I do triathlons because I can and enjoy sharing my experiences with those who can't. Over the course of this journey, I have shared my training progress and race photos with friends and family on Facebook. They get to see the races and finish lines through my eyes. My journey across the many finish lines has inspired many of them to start training and racing themselves. For the last 3 years, more and more of them have begun joining us, at what has now become, our annual race at the Las Vegas Rock n Roll ½ marathon. I even inspired my father to begin training and complete his first half marathon this past June, just so he could do something I enjoy with me. I am proud to say, my wife Myra is training to complete her first half marathon in Las Vegas this November. It feels good knowing where I came from and what I have been able to accomplish over the last two years and how many others I have inspired to get out there and accomplish their own new goals.

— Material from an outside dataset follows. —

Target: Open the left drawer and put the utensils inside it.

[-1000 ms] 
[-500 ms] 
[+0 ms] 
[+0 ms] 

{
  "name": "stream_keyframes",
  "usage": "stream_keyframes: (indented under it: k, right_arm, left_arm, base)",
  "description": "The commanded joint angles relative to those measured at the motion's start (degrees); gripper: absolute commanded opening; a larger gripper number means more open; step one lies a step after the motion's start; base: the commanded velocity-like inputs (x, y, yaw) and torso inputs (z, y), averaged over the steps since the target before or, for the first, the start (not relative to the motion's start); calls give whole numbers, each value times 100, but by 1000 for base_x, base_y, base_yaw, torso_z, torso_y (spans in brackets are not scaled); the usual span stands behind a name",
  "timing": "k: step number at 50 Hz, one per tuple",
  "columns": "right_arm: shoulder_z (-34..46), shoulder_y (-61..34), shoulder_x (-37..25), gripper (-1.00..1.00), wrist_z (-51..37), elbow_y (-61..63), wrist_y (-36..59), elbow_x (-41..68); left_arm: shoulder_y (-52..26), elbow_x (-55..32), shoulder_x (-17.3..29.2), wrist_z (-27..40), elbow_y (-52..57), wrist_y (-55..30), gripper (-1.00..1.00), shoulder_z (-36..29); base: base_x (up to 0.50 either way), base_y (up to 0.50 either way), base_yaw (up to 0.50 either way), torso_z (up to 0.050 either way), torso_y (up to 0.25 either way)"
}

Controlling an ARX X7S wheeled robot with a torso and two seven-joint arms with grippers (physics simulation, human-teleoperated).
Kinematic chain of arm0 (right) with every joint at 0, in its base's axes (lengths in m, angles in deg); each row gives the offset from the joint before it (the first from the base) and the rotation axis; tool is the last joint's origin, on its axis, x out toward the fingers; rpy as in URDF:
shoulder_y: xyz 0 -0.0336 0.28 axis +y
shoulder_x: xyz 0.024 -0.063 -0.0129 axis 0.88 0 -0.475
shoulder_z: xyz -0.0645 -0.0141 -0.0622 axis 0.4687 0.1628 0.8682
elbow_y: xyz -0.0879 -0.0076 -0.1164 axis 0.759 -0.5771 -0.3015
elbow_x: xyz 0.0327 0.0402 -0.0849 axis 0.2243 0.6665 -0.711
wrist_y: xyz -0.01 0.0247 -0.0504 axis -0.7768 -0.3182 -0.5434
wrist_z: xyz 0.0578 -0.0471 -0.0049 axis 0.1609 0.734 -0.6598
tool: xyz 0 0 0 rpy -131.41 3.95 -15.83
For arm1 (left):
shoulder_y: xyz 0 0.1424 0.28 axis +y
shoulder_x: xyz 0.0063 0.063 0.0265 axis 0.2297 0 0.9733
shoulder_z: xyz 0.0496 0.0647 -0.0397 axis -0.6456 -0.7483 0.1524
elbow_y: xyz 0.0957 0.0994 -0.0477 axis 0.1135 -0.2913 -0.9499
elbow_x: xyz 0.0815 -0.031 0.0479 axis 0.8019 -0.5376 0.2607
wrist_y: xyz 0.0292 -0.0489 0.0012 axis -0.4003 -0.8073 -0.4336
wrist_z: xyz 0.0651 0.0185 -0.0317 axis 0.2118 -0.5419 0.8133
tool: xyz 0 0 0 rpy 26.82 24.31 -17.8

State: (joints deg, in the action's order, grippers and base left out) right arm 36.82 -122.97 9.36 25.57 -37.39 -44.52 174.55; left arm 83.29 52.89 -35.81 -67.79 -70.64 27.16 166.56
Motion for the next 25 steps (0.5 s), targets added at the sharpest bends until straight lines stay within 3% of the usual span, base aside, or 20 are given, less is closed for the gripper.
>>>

I apologize for the long story, but this is “Why I Tri,” because I can. This former 470 pound couch potato turned his life around, started learning healthier eating habits, training to swim, bike, and run, and became an Ironman! I am truly inspired at every race when I see people like me, who are not the perceived endurance athletes, out there getting it done. Over the last 3 years, I have realized that there are no stereotypical one size fits all endurance athletes. While I still struggle to call myself an endurance athlete, I know that I am. Anyone that has the heart and determination to step up and get out there to race, no matter their body style, are athletes in my eyes. My lifelong mission moving forward into the future is to continue inspiring others to get off of the couch and try to change and improve their lives. Despite all of the challenges over the last 6 years, I challenged myself to stay tough and push through the mental and physical pain to improve my life. Not only have I changed and extended my life, I have inspired friends and family members to starting walking and running. It touches my heart when I hear from someone that I inspired them to get off of the couch and change their lives the way I did.
I do not get out there to win my age group; I get out there because I can now and enjoy the sport. I am truly blessed to have such a supportive wife, family, friends, and great RTB & TNT teams! Training with you and watching all of you race is what inspires me continue to push myself to get healthier, stronger, and faster. I may never win my age group to get to Kona, but I have a new dream and goal, which is to complete 12 Ironman races, and get a Legacy slot to Kona. This has been a long journey, which is just the beginning of a new chapter in my life! Thank you all for your support!!!